« Je suis fatiguée. » Trois mots simples, mais qui pèsent lourds. Trois mots qui ont secoué la toile et fait réagir des milliers de fans. La star togolaise Almok, connue pour ses tubes comme « Nononini », a brisé le silence dans un message sans filtre qui en dit long sur l’état de l’industrie musicale au Togo.
Dans une publication devenue virale, l’artiste explique les raisons de son retrait et pointe du doigt les dérives d’un système qu’elle ne supporte plus.
« Obligé d’avoir des parrains dans le gouvernement »
Le message d’Almok est clair, et il fait mal. Selon elle, au Togo, le talent ne suffit plus pour percer. Pour évoluer, pour accéder aux grandes scènes, pour obtenir des salles de spectacles, il faudrait désormais avoir des appuis politiques ou des « parrains » au sein du gouvernement.
« Je sais que ma voix vous manque mes inconditionnels, mais je suis fatiguée de faire de la musique dans un pays où on est obligé d’avoir des parrains dans le gouvernement avant d’évoluer. Avant d’avoir des salles de spectacles ou des scènes« , a-t-elle écrit.
Un témoignage qui résonne avec les récentes alertes lancées par la Fédération togolaise de musique (FTM) sur la précarité des artistes et l’absence de structuration du secteur.
La fuite d’Almok vers un pays « où on est libre »

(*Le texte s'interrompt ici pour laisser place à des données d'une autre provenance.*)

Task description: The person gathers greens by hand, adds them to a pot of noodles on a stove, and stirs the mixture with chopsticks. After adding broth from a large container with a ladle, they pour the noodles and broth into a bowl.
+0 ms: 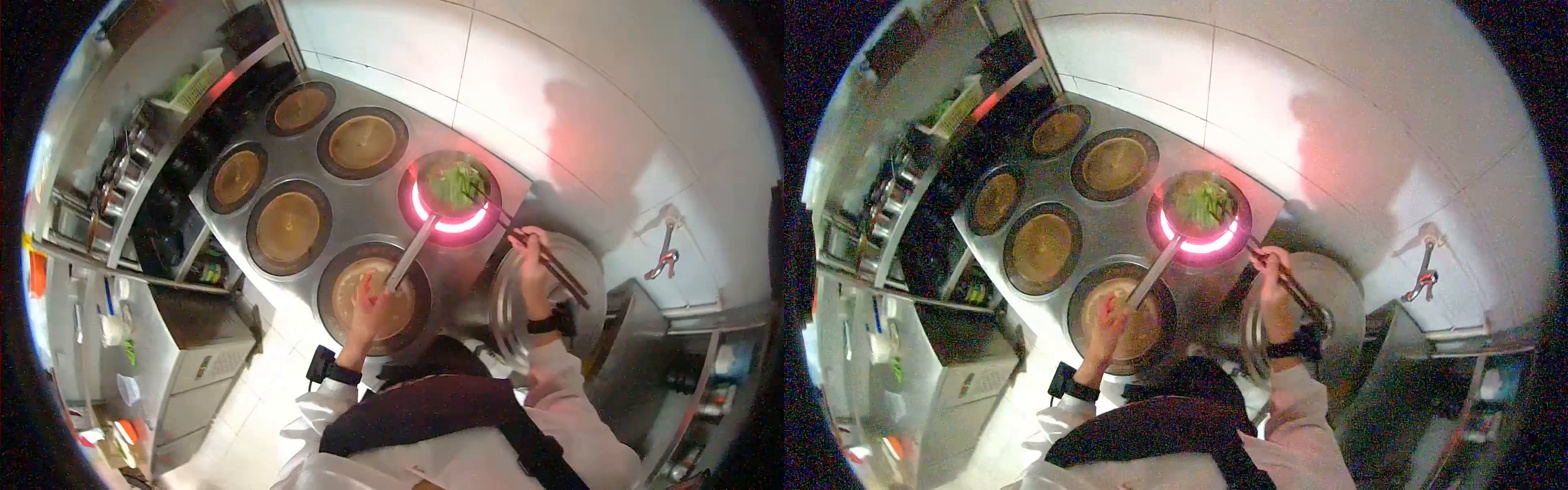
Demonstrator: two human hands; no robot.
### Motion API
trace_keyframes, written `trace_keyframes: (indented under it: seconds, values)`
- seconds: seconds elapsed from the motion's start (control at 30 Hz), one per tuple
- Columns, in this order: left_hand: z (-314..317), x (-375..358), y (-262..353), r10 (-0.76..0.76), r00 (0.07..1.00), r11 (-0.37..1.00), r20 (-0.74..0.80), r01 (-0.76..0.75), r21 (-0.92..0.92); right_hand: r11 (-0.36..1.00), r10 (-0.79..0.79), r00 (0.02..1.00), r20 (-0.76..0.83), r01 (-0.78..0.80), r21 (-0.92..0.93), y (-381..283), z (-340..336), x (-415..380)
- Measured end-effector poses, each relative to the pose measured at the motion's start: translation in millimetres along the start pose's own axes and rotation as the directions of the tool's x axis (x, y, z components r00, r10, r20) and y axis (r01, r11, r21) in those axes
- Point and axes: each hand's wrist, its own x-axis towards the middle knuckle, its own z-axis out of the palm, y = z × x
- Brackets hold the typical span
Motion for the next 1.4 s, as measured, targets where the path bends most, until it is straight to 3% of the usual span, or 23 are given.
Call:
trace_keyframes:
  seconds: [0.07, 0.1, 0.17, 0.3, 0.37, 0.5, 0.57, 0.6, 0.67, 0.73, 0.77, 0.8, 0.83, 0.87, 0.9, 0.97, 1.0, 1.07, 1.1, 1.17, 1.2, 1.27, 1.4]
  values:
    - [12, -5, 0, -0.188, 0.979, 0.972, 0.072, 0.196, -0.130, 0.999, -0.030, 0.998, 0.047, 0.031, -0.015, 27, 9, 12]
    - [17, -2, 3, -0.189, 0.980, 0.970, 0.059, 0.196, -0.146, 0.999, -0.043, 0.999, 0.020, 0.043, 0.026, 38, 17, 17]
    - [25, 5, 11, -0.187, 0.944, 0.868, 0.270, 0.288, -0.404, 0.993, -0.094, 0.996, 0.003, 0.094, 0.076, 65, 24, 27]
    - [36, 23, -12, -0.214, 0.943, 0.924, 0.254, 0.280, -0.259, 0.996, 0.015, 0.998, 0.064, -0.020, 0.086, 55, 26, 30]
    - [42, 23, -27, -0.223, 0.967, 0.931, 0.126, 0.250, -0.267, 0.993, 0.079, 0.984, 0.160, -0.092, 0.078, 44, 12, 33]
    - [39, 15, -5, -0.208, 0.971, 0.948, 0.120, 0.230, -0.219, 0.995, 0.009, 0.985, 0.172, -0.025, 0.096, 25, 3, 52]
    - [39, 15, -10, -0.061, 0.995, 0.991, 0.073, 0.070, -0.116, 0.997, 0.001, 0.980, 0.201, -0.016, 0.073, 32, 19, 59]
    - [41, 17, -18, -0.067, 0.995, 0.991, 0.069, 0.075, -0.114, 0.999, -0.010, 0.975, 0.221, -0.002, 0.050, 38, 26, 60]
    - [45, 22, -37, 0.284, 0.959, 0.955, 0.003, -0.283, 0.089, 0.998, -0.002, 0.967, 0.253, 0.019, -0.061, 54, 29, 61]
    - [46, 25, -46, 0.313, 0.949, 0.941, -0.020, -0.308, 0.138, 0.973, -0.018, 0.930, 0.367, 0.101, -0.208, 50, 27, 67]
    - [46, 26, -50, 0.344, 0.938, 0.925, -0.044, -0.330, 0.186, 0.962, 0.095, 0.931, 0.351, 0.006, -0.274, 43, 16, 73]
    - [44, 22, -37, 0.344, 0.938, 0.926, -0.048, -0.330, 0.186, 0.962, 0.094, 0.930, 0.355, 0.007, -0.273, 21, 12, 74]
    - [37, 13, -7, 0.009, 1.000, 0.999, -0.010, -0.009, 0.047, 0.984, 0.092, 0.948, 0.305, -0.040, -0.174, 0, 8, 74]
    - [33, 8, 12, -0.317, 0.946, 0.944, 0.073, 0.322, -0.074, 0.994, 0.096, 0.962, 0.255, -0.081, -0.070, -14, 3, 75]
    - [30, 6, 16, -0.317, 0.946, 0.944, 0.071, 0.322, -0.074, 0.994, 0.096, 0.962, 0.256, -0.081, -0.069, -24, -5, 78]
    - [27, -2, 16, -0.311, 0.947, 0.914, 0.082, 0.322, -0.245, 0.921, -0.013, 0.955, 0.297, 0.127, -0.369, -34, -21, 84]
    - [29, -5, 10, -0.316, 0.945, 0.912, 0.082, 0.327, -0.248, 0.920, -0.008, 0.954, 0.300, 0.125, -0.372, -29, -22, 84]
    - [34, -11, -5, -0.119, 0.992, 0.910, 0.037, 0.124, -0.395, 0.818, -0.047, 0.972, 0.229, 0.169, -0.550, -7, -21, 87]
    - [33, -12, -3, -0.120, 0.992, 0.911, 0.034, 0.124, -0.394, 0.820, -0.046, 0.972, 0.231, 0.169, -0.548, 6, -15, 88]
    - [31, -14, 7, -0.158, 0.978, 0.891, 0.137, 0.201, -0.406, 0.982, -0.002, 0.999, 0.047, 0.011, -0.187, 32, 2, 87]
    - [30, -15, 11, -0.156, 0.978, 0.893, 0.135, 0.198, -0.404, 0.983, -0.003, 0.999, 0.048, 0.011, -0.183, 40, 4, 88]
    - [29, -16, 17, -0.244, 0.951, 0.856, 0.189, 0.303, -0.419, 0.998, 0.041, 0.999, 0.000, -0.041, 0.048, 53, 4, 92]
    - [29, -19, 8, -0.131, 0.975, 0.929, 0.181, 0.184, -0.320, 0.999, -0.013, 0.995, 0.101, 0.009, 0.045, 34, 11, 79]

Face à ce qu’elle considère comme une impasse, la chanteuse a pris une décision radicale : quitter le Togo pour aller se ressourcer ailleurs. Elle annonce être retournée à l’école de musique dans un pays étranger, où elle espère retrouver ce qui manque cruellement chez elle.
« Je n’ai pas peur de recommencer à zéro. Je suis retournée à l’école de musique dans un pays où on est libre. Là où on ne te demande pas ‘tu appartiens à quel groupe ?’ Là où les opportunités te sont données parce que tu as du talent« , explique-t-elle. Un départ qui en dit long sur le sentiment d’étouffement ressenti par de nombreux artistes togolais.
Malgré l’amertume, la star togolaise ne tire pas un trait définitif sur sa carrière ni sur son public. Elle promet de revenir plus forte, après avoir engrangé de nouvelles compétences et respiré un air plus libre.
Ce cri du cœur d’Almok n’est pas un cas isolé. Il s’inscrit dans un contexte où les artistes togolais multiplient les alertes sur la situation du secteur culturel. Absence de financements, fermeture des espaces culturels, textes juridiques obsolètes, précarité sociale : les maux sont nombreux et profonds.
Quelques jours après la sortie de la diva, la FTM lançait un appel vibrant aux autorités pour la survie de la filière. La coïncidence des dates interpelle.